Nigel Clay's Blog

Tuesday, 23 February 2016

Setting up Scientific Python on a Mac with El Capitan

Since it may be of use to others and so I don't forget it myself, here's how I set up my Mac to run a Python scientific bundle in a virtual environment. Both of my macs use El Capitan as the OS but this should work for some earlier operating system versions as well.

Step 1 - Chown /usr/local

When El Capitan came out it implemented something Apple calls System Integrity Protection (SIP). This protects certain system files from being modified or tampered with. Unfortunately we need to do exactly that, so to work around this you'll need to chown the '/usr/local' directory. Run the following in terminal:

 sudo chown $(whoami):admin /usr/local && sudo chown -R $(whoami):admin /usr/local

You'll be prompted for your admin password when you do this.

Step 2 - Xcode and Command Line Tools

Install Xcode and Command Line Tools. This can be downloaded from the app store for free. Once this is done you'll need to fire up Xcode to complete the set up. Once this is done you'll need to get the Command Line tools. Run the following in terminal:

 xcode-select --install

Step 3 - Homebrew

Install homebrew by typing the following into terminal:

 /usr/bin/ruby -e "$(curl -fsSL https://raw.githubusercontent.com/Homebrew/install/master/install)"

You might also want to make some changes to your ~/.bashrc file as well. I added

 export PATH="/usr/local/bin:usr/local/sbin:$PATH"

Step 4 - Get Python

In terminal type:

 brew install python3

The latest version of python will now install. It is possible to install specific versions of python using homebrew but I have never had the need to do it. You should also add the following to your ~/.bashrc file

 export PATH="/usr/local/share/python:$PATH"

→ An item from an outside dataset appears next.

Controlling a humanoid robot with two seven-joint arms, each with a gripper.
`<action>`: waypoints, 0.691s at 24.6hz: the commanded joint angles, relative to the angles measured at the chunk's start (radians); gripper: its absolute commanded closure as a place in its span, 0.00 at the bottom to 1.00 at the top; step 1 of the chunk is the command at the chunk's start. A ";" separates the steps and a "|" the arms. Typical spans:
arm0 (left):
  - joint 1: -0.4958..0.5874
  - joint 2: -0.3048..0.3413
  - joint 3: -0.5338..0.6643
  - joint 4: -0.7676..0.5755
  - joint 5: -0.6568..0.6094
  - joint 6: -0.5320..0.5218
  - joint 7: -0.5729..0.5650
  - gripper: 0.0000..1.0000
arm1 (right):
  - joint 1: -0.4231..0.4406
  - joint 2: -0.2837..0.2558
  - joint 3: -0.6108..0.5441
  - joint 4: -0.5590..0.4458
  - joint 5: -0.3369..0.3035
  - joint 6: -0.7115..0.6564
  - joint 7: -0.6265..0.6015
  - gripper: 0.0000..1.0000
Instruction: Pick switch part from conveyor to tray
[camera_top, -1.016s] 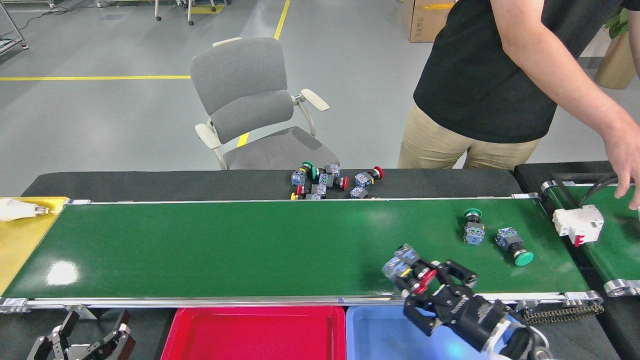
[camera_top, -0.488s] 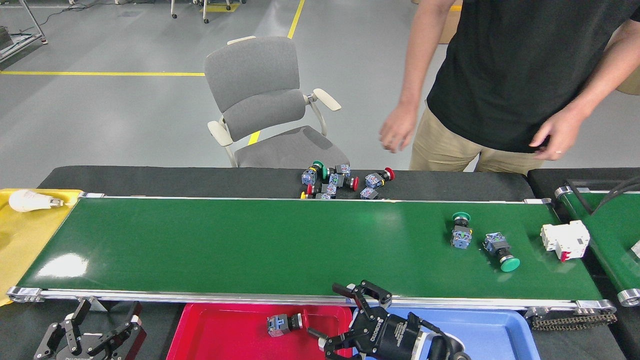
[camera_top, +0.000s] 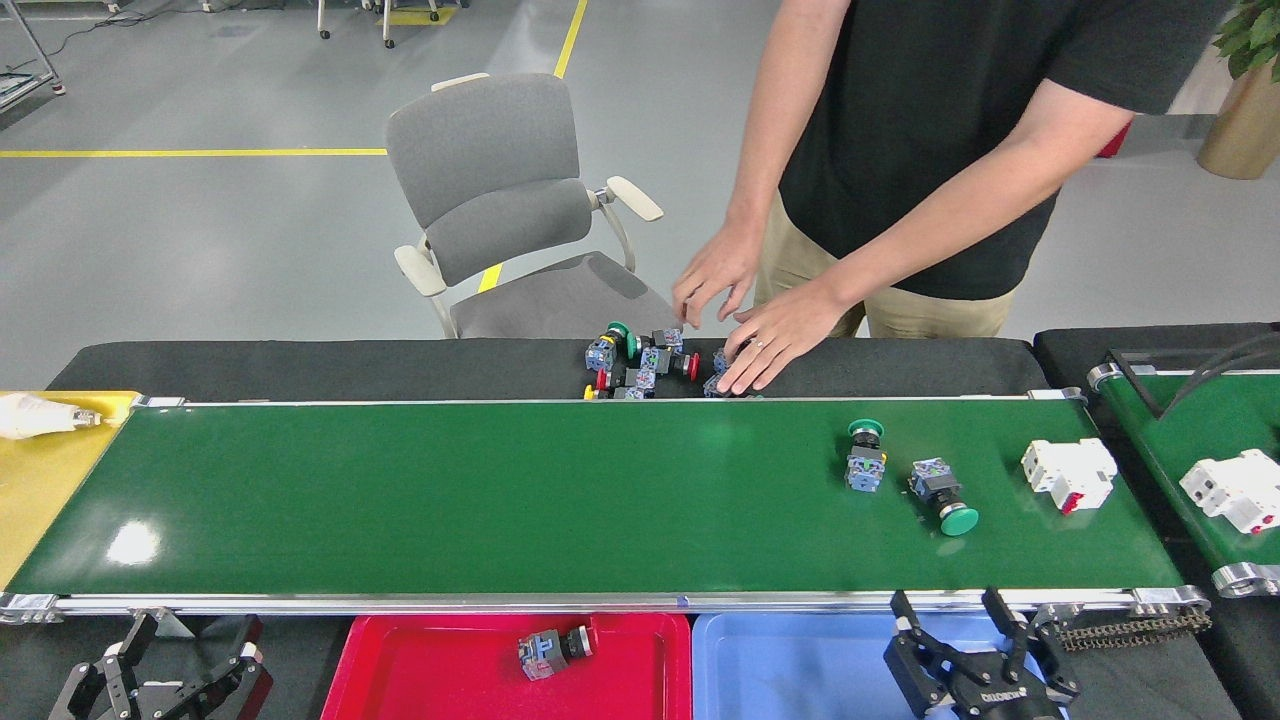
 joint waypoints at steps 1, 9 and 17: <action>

Step 5 - Install freetype, libpng and ffmpeg

Freetype is a software library used to render fonts, libpng is used for portable network graphics (PNG) and ffmpeg is used to record, convert and stream audio and video. To install them type the following into terminal:

 Brew install libpng

 Brew install freetype  
 Brew install ffmpeg

Step 6 - Install gcc and pkg-config

gcc provides a front end for C, C++ and Fortran. Some python libraries make use of this. When you install this don't be surprised if it takes a while and terminal appears to hang. Don't worry it's doing stuff in the background.

 Brew install gcc  
 Brew install pkg-config

Now we'll create a virtual environment where we can run and create python projects

Step 7 - Install Virtualenv and create a virtual environment

As it's name suggests virtualenv allows us to create virtual environments. To make it easier to use it's a good idea to install virtualenvwrapper as well.

 Pip3 install virtualenv  
 Pip3 install virtualenvwrapper

You might also have to add the following to your ~/.bashrc file:

 export WORKON_HOME=$HOME/.virtualenvs  
 export VIRTUALENVWRAPPER_PYTHON=/usr/local/bin/python3  
 source /usr/local/bin/virtualenvwrapper.sh

You can now create your first virtual environment by typing the following into terminal:

 mkvirtualenv env1

I've called the environment env1 but you can call it whatever you like.

Your terminal window should now look similar to this.

All the remaining steps take place in this virtual environment, so don't deactivate it.

Step 8 - Install iPython

The iPython (Jupyter) notebook is one of the most popular ways to create and edit python code. I use a mixture of this or PyCharm depending on what I am working on at the time. Type the following into terminal:

 pip install iPython[all]

Step 9 - Matplotlib, Numpy, Pandas and Scipy

In most scientific python bundles there are four workhorse libraries. Matplotlib has great data visulaisation tools. Numpy is used for a lot of numeric and array processing. Pandas is used for data analysis. Scipy is used for scientific computing tasks. To install these type the following into terminal:

 pip install matplotlib  
 pip install numpy  
 pip install pandas  
 pip install scipy

It is possible that you might have to let matplotlib know which backend you are using. To do this you will need to edit the matplotlbrc file which is in '~/.virtualenvs/yourenv/lib/yourpythonversion/site-packages/matplotlib/mpl-data/' You should now have python and a great bunch of libraries running on your mac. To fire it up first make sure that your virtual environment is active, then type:

 jupyter notebook

You'll now get a new Jupyter page in your browser.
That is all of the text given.